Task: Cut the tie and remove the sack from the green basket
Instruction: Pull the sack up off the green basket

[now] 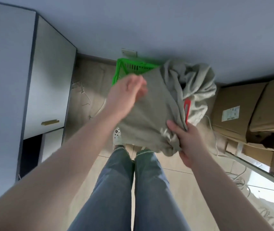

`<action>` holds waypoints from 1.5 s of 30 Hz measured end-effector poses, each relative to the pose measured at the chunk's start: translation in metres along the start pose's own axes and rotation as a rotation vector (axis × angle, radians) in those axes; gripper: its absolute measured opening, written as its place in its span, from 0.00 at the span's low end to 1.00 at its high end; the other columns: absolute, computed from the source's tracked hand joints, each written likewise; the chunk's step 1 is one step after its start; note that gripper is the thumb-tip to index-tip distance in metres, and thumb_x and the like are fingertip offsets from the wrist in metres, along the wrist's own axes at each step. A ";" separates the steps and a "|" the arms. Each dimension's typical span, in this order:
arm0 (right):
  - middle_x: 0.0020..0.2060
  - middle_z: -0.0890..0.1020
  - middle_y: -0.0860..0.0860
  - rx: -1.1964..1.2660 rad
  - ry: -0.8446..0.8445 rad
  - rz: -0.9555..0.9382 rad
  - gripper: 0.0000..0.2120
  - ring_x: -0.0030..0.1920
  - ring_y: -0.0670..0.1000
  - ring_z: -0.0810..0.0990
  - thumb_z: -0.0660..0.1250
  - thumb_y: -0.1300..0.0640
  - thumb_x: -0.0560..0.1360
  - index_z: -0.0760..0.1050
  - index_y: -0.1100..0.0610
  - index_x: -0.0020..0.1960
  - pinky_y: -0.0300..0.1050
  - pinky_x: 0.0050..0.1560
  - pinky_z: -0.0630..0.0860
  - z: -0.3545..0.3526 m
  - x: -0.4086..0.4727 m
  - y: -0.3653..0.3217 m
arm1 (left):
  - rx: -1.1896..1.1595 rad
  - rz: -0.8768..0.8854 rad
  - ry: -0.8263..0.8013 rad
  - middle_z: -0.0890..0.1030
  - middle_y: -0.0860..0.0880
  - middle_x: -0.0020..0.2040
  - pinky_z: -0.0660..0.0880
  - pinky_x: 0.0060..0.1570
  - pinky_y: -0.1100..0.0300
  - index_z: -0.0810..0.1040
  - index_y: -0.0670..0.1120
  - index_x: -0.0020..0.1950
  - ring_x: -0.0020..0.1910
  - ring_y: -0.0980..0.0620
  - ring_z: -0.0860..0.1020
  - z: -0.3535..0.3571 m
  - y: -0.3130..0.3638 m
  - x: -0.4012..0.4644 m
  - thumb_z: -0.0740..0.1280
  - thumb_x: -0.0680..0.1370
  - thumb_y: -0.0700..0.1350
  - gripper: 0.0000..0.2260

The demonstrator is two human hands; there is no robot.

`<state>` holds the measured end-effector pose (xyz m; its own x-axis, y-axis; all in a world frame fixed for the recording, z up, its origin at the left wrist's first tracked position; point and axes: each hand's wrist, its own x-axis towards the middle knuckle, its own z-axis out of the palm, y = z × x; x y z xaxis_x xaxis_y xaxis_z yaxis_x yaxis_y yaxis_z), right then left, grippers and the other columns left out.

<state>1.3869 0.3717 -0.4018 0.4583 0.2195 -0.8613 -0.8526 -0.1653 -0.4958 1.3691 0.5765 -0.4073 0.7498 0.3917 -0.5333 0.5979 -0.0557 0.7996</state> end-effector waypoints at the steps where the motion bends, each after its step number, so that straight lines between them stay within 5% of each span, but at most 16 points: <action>1: 0.51 0.84 0.63 0.008 0.003 0.029 0.12 0.51 0.58 0.83 0.69 0.61 0.74 0.78 0.63 0.57 0.58 0.58 0.78 -0.004 -0.006 0.009 | 0.033 0.027 0.111 0.81 0.48 0.61 0.69 0.67 0.50 0.77 0.56 0.60 0.62 0.48 0.77 -0.003 0.001 0.020 0.57 0.79 0.61 0.17; 3: 0.53 0.82 0.65 0.052 -0.011 0.086 0.15 0.53 0.62 0.80 0.71 0.59 0.71 0.78 0.63 0.55 0.64 0.60 0.75 -0.010 -0.014 0.021 | 0.102 0.114 0.305 0.63 0.44 0.77 0.54 0.74 0.53 0.65 0.50 0.75 0.77 0.48 0.59 -0.002 0.005 0.055 0.54 0.82 0.57 0.23; 5: 0.53 0.83 0.62 0.093 -0.023 0.090 0.17 0.54 0.62 0.81 0.70 0.58 0.69 0.78 0.62 0.56 0.64 0.59 0.76 -0.010 -0.017 0.024 | 0.211 0.107 0.379 0.50 0.42 0.80 0.49 0.74 0.46 0.56 0.48 0.79 0.79 0.45 0.49 0.011 -0.003 0.074 0.53 0.82 0.58 0.27; 9: 0.51 0.85 0.59 0.191 -0.112 -0.057 0.16 0.54 0.58 0.84 0.67 0.60 0.71 0.78 0.62 0.57 0.52 0.52 0.81 -0.002 -0.016 0.005 | 0.607 -0.070 -0.513 0.50 0.48 0.80 0.43 0.75 0.45 0.54 0.53 0.79 0.79 0.47 0.48 0.069 -0.049 0.053 0.46 0.79 0.64 0.30; 12: 0.44 0.87 0.54 0.290 -0.198 -0.168 0.11 0.46 0.52 0.86 0.63 0.63 0.72 0.81 0.59 0.50 0.44 0.44 0.82 0.000 -0.012 -0.015 | 0.402 -0.041 -0.272 0.49 0.48 0.80 0.45 0.74 0.42 0.55 0.55 0.79 0.79 0.48 0.48 0.076 -0.065 0.045 0.50 0.81 0.60 0.26; 15: 0.41 0.87 0.54 0.084 -0.208 -0.078 0.08 0.44 0.53 0.86 0.66 0.63 0.73 0.84 0.59 0.46 0.43 0.42 0.82 0.000 0.002 -0.007 | 0.666 -0.239 -0.569 0.63 0.43 0.76 0.53 0.73 0.47 0.62 0.48 0.77 0.76 0.42 0.61 0.055 -0.075 0.054 0.50 0.83 0.59 0.26; 18: 0.45 0.86 0.54 -0.218 -0.291 0.003 0.08 0.49 0.54 0.85 0.68 0.63 0.74 0.80 0.61 0.53 0.44 0.49 0.81 0.005 0.009 0.000 | 0.288 -0.152 -0.261 0.60 0.44 0.78 0.53 0.76 0.52 0.57 0.44 0.78 0.77 0.47 0.58 0.041 -0.057 0.064 0.54 0.82 0.58 0.29; 21: 0.40 0.85 0.49 -0.249 -0.411 -0.032 0.04 0.45 0.48 0.84 0.68 0.64 0.74 0.80 0.58 0.48 0.42 0.48 0.80 0.014 0.004 -0.002 | -0.001 -0.103 -0.310 0.53 0.47 0.80 0.50 0.76 0.54 0.48 0.47 0.80 0.78 0.51 0.53 0.053 -0.025 0.077 0.62 0.79 0.60 0.37; 23: 0.37 0.84 0.47 -0.286 -0.453 -0.043 0.04 0.43 0.47 0.83 0.68 0.65 0.74 0.80 0.57 0.45 0.41 0.47 0.80 0.021 0.001 -0.007 | 0.204 -0.010 -0.411 0.52 0.43 0.80 0.52 0.75 0.55 0.44 0.47 0.80 0.78 0.48 0.53 0.068 -0.011 0.080 0.70 0.76 0.54 0.44; 26: 0.38 0.85 0.49 -0.263 -0.438 -0.002 0.04 0.42 0.48 0.84 0.67 0.66 0.75 0.79 0.59 0.47 0.41 0.45 0.81 0.020 -0.003 -0.012 | 0.553 0.150 -0.548 0.71 0.39 0.70 0.67 0.63 0.61 0.50 0.48 0.80 0.68 0.44 0.71 0.074 -0.014 0.086 0.69 0.74 0.36 0.40; 30: 0.47 0.84 0.57 0.059 -0.016 0.002 0.12 0.45 0.55 0.84 0.70 0.64 0.74 0.75 0.58 0.57 0.45 0.41 0.82 -0.004 0.007 -0.009 | 0.497 0.114 -0.112 0.72 0.47 0.72 0.62 0.66 0.67 0.71 0.49 0.72 0.71 0.50 0.70 0.032 -0.026 0.094 0.59 0.74 0.29 0.29; 33: 0.59 0.80 0.55 0.174 0.235 -0.067 0.23 0.56 0.56 0.81 0.73 0.61 0.72 0.69 0.52 0.64 0.56 0.58 0.79 -0.009 0.028 -0.001 | 0.473 0.028 -0.024 0.79 0.45 0.64 0.67 0.60 0.65 0.81 0.48 0.62 0.65 0.47 0.75 0.019 -0.040 0.073 0.56 0.72 0.27 0.27; 37: 0.53 0.84 0.56 0.081 0.020 -0.026 0.22 0.51 0.55 0.84 0.72 0.58 0.74 0.71 0.49 0.66 0.52 0.52 0.81 0.001 0.059 -0.010 | 0.191 -0.036 -0.515 0.80 0.47 0.44 0.72 0.48 0.58 0.80 0.43 0.49 0.43 0.52 0.77 0.037 -0.028 0.007 0.63 0.74 0.33 0.09; 41: 0.39 0.85 0.57 -0.205 -0.053 0.111 0.05 0.40 0.55 0.84 0.73 0.59 0.73 0.81 0.61 0.47 0.47 0.43 0.82 -0.011 0.064 -0.026 | 0.043 -0.198 -0.798 0.82 0.43 0.56 0.76 0.59 0.53 0.78 0.48 0.64 0.55 0.47 0.80 0.002 -0.021 0.006 0.58 0.82 0.51 0.15; 43: 0.41 0.84 0.59 -0.183 -0.062 0.114 0.10 0.39 0.55 0.84 0.73 0.61 0.71 0.80 0.65 0.50 0.49 0.45 0.83 -0.011 0.059 -0.030 | 0.125 -0.102 -0.518 0.81 0.42 0.56 0.73 0.63 0.49 0.77 0.47 0.65 0.55 0.47 0.79 -0.009 -0.007 0.033 0.54 0.84 0.53 0.19; 45: 0.43 0.83 0.60 -0.092 -0.116 0.091 0.20 0.40 0.55 0.84 0.74 0.60 0.69 0.77 0.68 0.57 0.50 0.47 0.82 -0.004 0.051 -0.033 | 0.183 -0.026 0.035 0.78 0.45 0.60 0.67 0.68 0.50 0.75 0.41 0.67 0.60 0.48 0.75 -0.013 -0.004 0.071 0.57 0.82 0.51 0.19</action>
<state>1.4394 0.3842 -0.4305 0.3436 0.3081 -0.8871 -0.8601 -0.2759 -0.4290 1.4165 0.6165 -0.4445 0.7248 0.4270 -0.5406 0.6610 -0.2098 0.7205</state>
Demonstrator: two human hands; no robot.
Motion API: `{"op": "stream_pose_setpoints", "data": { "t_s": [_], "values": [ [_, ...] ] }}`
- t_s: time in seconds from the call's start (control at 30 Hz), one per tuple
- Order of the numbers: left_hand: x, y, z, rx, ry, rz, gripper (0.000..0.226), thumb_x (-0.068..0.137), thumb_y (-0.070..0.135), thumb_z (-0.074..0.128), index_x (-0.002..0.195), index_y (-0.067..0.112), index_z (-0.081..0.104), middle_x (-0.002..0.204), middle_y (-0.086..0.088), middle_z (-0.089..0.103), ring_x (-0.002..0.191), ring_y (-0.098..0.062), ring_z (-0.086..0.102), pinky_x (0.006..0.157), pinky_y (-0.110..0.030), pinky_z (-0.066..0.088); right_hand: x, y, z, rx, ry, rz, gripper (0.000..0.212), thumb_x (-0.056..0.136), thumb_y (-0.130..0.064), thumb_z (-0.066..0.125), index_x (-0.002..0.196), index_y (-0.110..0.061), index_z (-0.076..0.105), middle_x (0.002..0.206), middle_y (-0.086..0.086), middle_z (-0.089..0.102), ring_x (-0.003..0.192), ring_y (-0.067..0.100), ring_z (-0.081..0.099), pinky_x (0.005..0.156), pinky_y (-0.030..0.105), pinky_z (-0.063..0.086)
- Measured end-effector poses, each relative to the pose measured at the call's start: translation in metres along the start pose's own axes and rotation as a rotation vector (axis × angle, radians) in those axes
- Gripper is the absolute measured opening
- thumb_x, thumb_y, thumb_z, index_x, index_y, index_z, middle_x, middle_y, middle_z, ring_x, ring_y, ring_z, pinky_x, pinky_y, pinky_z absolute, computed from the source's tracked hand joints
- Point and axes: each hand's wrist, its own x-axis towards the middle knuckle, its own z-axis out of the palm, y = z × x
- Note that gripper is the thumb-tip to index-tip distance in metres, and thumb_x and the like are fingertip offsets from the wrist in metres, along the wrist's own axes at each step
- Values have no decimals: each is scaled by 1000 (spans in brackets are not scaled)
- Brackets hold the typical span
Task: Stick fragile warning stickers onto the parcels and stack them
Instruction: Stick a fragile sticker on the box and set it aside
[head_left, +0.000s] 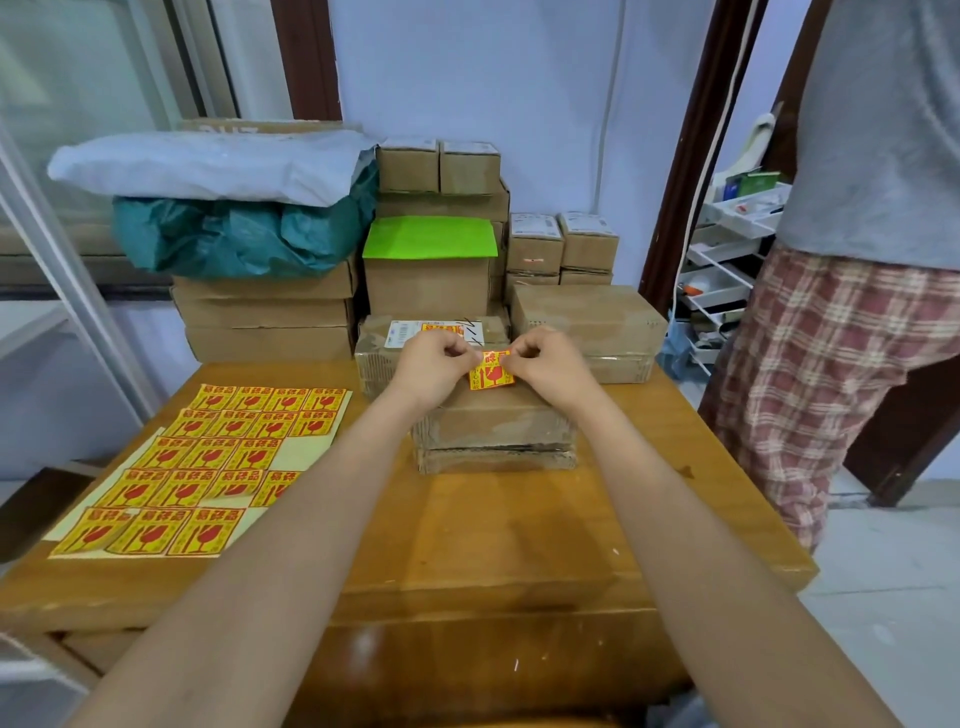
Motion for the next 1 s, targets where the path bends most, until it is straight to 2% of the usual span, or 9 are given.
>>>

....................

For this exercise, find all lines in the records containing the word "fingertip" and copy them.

■ Answer for the task ■
`<action>` holds waypoints from 1.5 s of 30 Hz measured end-effector poses, each relative to the pose measured at the chunk's start: translation in metres along the start pose's own axes and rotation as a rotation vector (axis × angle, radians) in those axes; gripper: its absolute measured opening, written as its place in its span, from 0.00 at the span's low end to 1.00 at its high end; the other columns: absolute, computed from the source's tracked hand joints, each written likewise; the chunk's step 1 is one step after its start; note that gripper is the thumb-tip to index-tip distance in metres, and thumb_x and the like are fingertip offsets from the wrist in metres, along the wrist's own axes at each step. A ";" separates the steps and a "|" the arms. Each dimension's typical span, in this order:
- Note that gripper is the thumb-tip to index-tip distance in metres, and thumb_x and the like are fingertip offsets from the wrist in metres, along the wrist's own axes at each step

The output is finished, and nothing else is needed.